I’ve heard more than a few police-supporting conservatives justify the shooting by saying Castile had been told not to reach for his gun – but to comply with the other order he had to reach in the same general area (right rear pocket). Some, with the benefit of hindsight, think that Castile should have reacted better.
To which I respond “sit down in front of a microphone, or in front of a Toastmasters meeting, and give a speech for which you’re unprepared. See if you remember your kids’ names”. Stress does unpredictable things with human reactions. Try it sometime.
Better yet, don’t. Carry permittees are taught that the most dangerous time they’ll most likely face is police contact. If you’re a carry permittee, you need to train for police contact just like you train to deal with a threat; you need to go over your line, over and over. Because from where I sit, it seems Castile’s big mistake was getting his lines backward – mentioning his gun before his permit.
The other perspective – NRA commentator Colion Noir:
Other than Yanez’s testimony, there is nothing I read about the trial or any newly revealed facts to suggest that Philando was going for his gun. However, I don’t know what Yanez saw that made him think Philando was going for the gun, I wasn’t there, and I only have his words to go by. Sadly, Philando isn’t here to tell us other than his last dying statement of, “I wasn’t reaching for it”.
Personally, I feel because Yanez pulled Philando over under
The suspicion that he was a robbery suspect coupled with the presence of a gun, it put Yanez in a heightened state.
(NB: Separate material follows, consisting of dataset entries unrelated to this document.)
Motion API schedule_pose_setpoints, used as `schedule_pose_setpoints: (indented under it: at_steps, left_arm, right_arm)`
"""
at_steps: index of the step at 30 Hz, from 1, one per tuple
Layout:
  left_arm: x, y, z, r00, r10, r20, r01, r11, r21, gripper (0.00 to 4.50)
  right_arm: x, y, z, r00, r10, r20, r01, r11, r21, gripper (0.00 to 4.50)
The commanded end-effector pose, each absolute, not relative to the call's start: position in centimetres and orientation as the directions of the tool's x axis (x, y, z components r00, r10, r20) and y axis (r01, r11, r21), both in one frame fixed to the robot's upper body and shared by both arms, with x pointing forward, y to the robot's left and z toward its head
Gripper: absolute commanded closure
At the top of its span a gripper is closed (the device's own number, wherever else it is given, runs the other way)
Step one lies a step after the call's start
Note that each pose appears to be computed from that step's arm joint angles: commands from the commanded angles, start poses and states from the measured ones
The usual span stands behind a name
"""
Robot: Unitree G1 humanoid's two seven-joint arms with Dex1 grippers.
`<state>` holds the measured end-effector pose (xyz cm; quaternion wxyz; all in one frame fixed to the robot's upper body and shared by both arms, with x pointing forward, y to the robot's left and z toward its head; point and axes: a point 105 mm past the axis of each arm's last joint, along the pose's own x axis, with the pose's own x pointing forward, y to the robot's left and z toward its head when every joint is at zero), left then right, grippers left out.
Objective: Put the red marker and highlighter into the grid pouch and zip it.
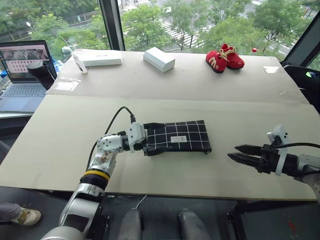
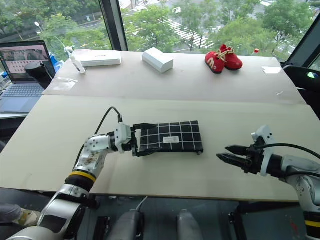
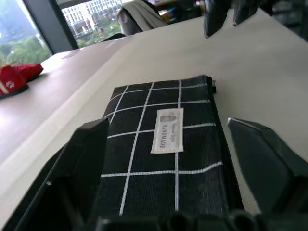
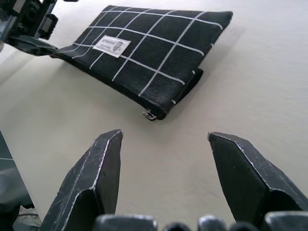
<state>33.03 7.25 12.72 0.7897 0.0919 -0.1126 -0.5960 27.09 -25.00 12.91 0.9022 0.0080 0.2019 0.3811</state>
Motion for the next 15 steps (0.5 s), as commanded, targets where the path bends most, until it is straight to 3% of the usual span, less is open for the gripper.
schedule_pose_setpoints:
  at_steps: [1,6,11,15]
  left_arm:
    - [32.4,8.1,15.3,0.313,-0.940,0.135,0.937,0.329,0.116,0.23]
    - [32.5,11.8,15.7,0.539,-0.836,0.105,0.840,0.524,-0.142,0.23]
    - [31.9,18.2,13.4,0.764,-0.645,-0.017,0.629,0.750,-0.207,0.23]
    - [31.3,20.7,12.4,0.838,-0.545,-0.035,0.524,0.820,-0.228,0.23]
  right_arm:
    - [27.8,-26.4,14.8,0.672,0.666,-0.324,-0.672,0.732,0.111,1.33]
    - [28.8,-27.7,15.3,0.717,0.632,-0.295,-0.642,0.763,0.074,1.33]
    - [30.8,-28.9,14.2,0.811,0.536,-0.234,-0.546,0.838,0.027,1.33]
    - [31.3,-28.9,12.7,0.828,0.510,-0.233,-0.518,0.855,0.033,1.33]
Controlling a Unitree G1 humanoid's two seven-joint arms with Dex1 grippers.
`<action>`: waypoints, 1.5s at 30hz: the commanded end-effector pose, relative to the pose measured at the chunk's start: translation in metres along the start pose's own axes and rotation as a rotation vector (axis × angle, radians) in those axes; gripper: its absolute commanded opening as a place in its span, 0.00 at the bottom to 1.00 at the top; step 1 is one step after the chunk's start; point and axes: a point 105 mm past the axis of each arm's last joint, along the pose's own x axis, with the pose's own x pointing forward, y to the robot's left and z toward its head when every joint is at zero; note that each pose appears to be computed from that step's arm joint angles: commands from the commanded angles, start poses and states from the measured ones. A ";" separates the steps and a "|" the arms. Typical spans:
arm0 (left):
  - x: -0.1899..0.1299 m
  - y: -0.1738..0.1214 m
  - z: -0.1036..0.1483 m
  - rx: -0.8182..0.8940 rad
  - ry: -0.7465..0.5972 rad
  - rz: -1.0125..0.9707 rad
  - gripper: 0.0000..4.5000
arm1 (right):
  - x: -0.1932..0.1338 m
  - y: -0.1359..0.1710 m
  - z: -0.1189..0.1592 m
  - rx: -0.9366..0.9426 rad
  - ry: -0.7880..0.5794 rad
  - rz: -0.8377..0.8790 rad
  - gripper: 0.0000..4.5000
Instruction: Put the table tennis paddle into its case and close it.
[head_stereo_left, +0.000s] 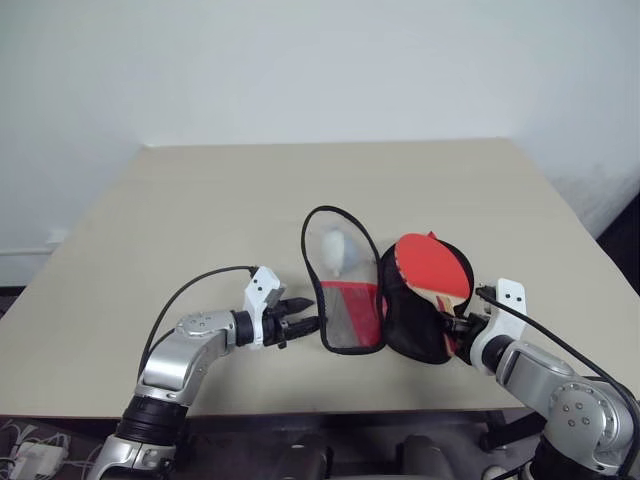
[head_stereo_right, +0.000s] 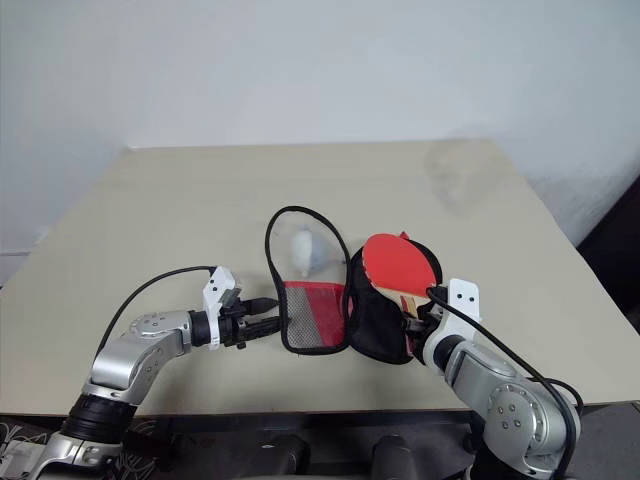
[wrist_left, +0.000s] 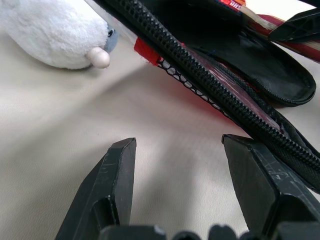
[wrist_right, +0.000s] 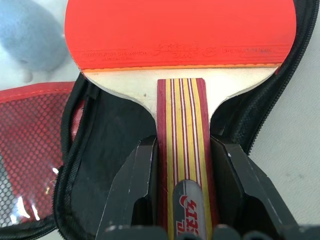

I feel he lost control of his wits and overreacted. This now brings me to the question of race. Do I think Yanez felt threatened by the fact that Philando was black? It’s very possible Yanez was indifferent about Philando’s race. However, because of the negative stereotype reinforced in the media about black men and guns, it wouldn’t completely surprise me if Yanez felt more threatened by Philando because he was black. This is the same negative stereotype that I’ve been trying to combat for years now.
Both pieces are worth reading all the way through.